Mr Sefcovic is understood to insist that unilateral action by the UK would not solve the problems on the island of Ireland, and that the threat of such a move would not help to strengthen Ms Truss’s hand in the negotiations.
Theresa Villiers, the former Northern Ireland Secretary, said: “We must deal with the Protocol. It must be radically changed or replaced. We can’t continue as we are. The people who really need to listen and wake up as a result of this election result are the EU and the Commission.
“If negotiation is not going to do the business we need unilateral legislation. We need to be getting on with it even if we don’t implement it straight away. ”
‘Rigid and hard-line negotiating’
A Foreign Office source added: “It is incredibly disheartening that despite the political and economic damage the Protocol is causing in Northern Ireland, the Commission continues to adopt such a rigid and hard-line negotiating position.

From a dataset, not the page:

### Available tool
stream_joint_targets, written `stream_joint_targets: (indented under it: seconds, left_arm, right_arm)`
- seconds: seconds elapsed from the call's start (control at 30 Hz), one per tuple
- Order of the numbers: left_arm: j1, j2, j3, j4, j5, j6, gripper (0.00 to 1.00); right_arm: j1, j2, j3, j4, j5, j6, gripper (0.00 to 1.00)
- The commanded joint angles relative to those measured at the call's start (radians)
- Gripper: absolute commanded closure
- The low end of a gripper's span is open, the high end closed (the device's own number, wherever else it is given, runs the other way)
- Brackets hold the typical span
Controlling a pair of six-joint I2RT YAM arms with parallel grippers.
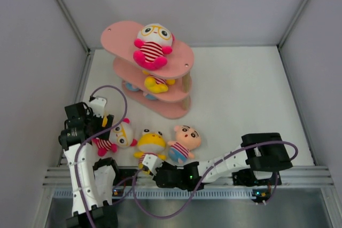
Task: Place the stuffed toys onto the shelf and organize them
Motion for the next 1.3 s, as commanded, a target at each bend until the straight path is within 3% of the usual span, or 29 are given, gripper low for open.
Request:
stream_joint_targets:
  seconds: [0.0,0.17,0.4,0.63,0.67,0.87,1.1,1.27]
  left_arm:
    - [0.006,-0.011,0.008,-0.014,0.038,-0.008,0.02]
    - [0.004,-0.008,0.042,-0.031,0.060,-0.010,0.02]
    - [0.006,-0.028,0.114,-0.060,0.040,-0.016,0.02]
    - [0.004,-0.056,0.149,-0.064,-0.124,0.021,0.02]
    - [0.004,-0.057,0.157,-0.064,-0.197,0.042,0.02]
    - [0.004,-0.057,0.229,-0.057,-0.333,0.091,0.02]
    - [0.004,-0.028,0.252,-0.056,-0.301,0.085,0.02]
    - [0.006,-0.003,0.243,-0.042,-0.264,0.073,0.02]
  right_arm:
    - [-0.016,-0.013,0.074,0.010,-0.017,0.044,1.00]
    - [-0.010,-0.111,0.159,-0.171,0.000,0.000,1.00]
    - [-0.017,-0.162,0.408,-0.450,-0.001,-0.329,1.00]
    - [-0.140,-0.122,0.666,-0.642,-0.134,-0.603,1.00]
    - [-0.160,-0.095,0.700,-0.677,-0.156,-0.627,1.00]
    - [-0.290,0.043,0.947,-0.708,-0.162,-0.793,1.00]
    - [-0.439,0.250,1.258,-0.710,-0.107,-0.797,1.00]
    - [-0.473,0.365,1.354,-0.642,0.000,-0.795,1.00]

“The Belfast (Good Friday) Agreement is being undermined and the situation is now very serious. Both the Prime Minister and Foreign Secretary have always been clear that action will be taken if solutions cannot be found.
“The Assembly elections are now over and we need to see the EU move significantly. Our focus has been, and will continue to be, preserving peace and stability in Northern Ireland. ”
On Saturday, Sinn Fein called for an immediate resumption of the power-sharing executive.
Mary Lou McDonald, the party’s president, urged unionists “not to be afraid”, saying “the future is bright for all of us”.
Ms McDonald said there was a collective responsibility to get the government “up and running quickly”.
She added: “This is not a time for theatrics, this is not a time for playing games, this is a time for grown up sensible partnership politics, that’s what people want.
“The idea, at a time of a cost of living crisis, that people would stand on the sidelines and allow people to struggle, and struggle badly for us is unthinkable, so we would appeal to everybody to take stock.”